THE CHRISTMAS STAR

On the night of December 21st, I stood out in my garden and looked up at the brightest star in the heavens. Of course it wasn’t really a star, it was the convergence of two planets — Jupiter and Saturn — an event which hadn’t happened in 800 years and won’t happen again until 2080. It coincided with the Winter Solstice. It coincided with the coming of Christmas and, in fact, this convergence has been called the Christmas Star because of the belief that this meeting of two planets led the Wise Men to the manger where Jesus was born.

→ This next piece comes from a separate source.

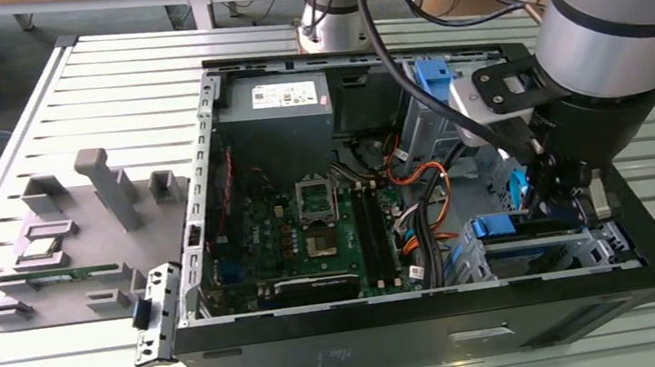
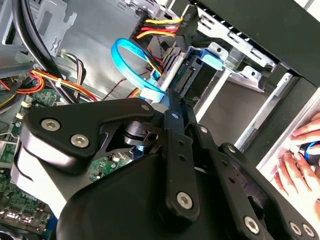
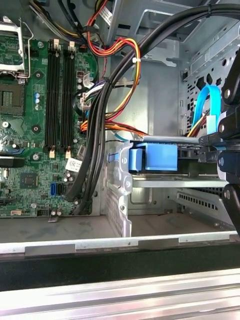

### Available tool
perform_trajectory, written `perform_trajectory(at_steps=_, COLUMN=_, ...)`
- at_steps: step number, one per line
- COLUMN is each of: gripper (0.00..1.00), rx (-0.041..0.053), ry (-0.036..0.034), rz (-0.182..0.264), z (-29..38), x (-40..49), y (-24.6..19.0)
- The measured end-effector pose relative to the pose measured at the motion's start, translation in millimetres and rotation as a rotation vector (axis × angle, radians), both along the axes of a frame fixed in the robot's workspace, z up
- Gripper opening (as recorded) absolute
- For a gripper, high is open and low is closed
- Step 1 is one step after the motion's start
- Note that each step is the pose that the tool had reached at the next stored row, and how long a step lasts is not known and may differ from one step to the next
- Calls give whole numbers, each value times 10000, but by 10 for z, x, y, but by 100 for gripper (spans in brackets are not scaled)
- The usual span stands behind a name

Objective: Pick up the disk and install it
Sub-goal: 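Insert the first disk wire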

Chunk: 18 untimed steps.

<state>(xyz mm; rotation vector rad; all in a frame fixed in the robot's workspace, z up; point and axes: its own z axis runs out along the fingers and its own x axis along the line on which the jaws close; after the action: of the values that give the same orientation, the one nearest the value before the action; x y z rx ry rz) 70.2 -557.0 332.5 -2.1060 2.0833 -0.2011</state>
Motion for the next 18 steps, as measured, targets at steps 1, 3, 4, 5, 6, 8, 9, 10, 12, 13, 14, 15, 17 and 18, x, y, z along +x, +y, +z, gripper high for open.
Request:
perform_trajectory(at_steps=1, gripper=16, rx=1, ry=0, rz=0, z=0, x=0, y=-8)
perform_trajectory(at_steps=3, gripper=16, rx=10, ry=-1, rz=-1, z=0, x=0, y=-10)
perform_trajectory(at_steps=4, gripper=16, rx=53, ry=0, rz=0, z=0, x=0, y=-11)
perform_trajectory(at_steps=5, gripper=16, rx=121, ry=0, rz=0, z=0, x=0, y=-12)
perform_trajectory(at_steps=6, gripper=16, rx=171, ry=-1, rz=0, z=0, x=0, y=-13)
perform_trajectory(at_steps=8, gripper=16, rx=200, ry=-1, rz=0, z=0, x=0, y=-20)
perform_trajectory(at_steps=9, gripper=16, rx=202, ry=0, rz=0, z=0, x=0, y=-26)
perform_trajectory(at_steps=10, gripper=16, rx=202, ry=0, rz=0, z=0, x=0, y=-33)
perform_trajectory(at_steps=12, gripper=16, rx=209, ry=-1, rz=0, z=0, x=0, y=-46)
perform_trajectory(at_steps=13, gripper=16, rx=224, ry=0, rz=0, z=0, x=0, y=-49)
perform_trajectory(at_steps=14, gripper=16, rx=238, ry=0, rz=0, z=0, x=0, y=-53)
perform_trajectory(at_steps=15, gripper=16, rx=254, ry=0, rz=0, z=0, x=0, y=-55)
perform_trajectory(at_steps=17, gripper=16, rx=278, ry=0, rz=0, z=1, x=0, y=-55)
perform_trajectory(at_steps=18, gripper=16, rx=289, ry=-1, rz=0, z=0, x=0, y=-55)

I loved that story when I was a child. There were color images of it in my Sunday School Bible — men in robes standing in the desert looking up at a gleaming star in the night sky, ready to be guided by it. I thought a lot about stars when I was a child. My father showed me the North Star and said if I was ever lost, it would show me where north was so I could get my bearings. He told me about sailors lost at sea who found their way home by following the North Star. He told me about Orion and Pegasus, although I could never see them completely because the wash of city lights obscured them. But I knew they were there. By the age of eight I could find the Big Dipper in a matter of seconds.

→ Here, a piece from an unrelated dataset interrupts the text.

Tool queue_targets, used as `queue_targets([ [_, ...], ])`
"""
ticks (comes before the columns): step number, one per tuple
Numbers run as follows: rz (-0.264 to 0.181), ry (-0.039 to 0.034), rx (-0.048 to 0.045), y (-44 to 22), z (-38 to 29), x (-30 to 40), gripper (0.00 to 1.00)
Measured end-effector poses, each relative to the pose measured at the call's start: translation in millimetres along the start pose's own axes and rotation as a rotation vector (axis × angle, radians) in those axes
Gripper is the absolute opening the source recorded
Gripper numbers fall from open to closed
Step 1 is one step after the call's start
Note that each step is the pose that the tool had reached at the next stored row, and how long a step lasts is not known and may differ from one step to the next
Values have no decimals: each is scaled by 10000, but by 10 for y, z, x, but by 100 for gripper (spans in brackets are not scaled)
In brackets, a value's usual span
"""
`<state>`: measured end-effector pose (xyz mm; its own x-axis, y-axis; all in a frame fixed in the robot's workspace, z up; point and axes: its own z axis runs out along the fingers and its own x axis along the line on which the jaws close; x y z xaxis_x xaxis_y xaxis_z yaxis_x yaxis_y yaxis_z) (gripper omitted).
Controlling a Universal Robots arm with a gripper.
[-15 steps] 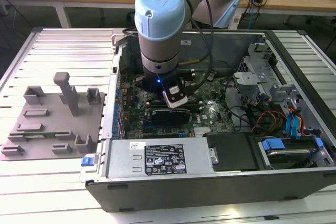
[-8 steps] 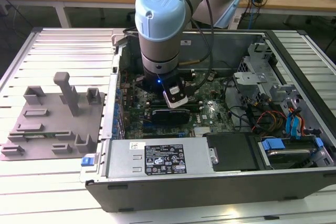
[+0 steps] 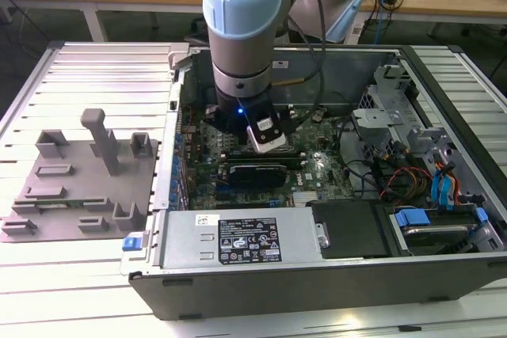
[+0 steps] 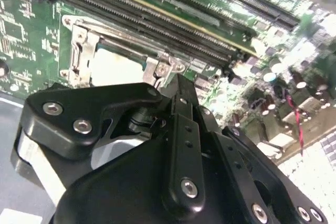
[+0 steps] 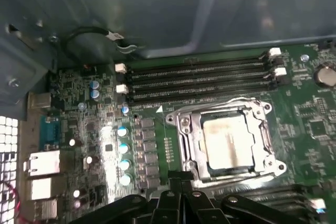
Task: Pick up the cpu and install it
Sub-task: 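Install the second cpu locking lever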
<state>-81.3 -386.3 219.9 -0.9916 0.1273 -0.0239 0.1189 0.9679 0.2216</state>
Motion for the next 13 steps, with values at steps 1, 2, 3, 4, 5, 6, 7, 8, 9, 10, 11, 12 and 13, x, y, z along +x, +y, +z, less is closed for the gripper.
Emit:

Stars were what I thought of when I felt lost and alone at home, when tensions between me and my mother made the house feel stormy and a bit frightening. I imagined Orion striding across the heavens, three bright stars on his belt. I thought of the North Star, placed there to guide lost souls. I thought of the Star of Bethlehem that led men to the birth of Jesus. I was a nearsighted kid, but I was always squinting up to the heavens trying to read the stars.

It seems fitting that at the end of such a terrible year, with so much loss and death and grief, a star would appear in the heavens and we would be encouraged to walk outside and look up. I don’t know when things will get better, when the ravages of this pandemic will ease and we’ll be able to breathe a bit easier. No one knows the answer to that. But maybe the stars that ask us to look up are also asking us to look within, to believe that we can be guided to something better within ourselves, that we can find a bright light in the darkness. I think now about the young girl I once was, sneaking outside at night to sit in the yard with our dog and look up at the stars, and I remember feeling that the troubles inside my home had suddenly moved farther away. There was a vast sky above me; there was the mystery of planets and the guidance of stars and somehow that seeped into me, let me believe that there was more inside me that I needed to search for.

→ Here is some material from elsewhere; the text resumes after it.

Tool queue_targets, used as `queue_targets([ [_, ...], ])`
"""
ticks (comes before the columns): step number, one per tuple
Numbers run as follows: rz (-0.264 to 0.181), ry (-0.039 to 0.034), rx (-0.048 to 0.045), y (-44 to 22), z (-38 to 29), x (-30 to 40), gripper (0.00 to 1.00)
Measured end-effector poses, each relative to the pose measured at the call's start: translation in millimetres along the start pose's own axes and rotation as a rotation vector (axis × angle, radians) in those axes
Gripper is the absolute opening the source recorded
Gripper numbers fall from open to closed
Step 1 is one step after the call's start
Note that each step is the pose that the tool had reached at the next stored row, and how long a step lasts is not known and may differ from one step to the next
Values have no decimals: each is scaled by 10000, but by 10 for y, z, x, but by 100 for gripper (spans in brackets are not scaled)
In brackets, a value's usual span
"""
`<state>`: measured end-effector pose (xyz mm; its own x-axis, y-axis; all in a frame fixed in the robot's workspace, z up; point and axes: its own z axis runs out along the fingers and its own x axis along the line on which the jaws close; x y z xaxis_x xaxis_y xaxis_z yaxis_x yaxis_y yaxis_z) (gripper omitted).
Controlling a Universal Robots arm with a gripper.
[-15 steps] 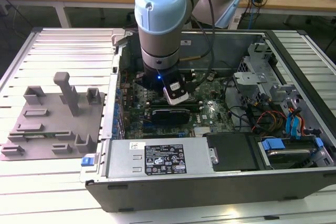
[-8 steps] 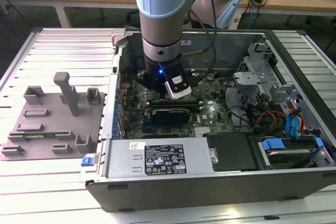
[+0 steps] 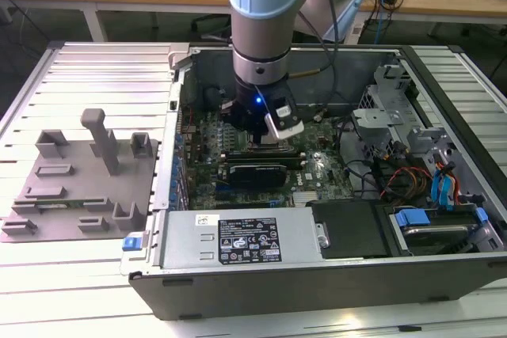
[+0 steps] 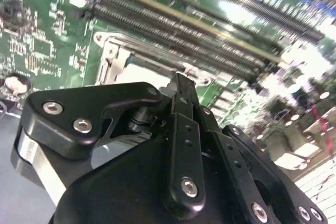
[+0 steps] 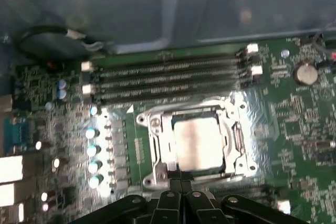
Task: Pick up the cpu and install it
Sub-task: 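Install the second cpu locking lever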
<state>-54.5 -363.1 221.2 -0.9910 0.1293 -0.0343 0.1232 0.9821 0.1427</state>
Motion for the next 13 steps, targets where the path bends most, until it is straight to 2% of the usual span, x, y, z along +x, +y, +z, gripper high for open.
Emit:
queue_targets([
  [2, -5, -6, 44, 63, 11, -36, 11],
  [3, -4, -9, 81, 104, 18, -91, 11],
  [6, -6, -2, 127, 143, 26, -163, 11],
  [13, -5, 10, 168, 173, -86, -175, 11],
])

It’s hard to look past a world in which so many are suffering and dying alone, where too many are going hungry and facing homelessness. But maybe that’s why this convergence of planets happened right now — to remind us to look up, to look within, and ask for a star to guide us.

2 Responses to THE CHRISTMAS STAR

  1. Roman says:

    everything in life is wonderful

  2. Joy kim says:

    Happy New Year Patti. You write honestly. My mother was also scary to me & I frequently had to walk on eggshells.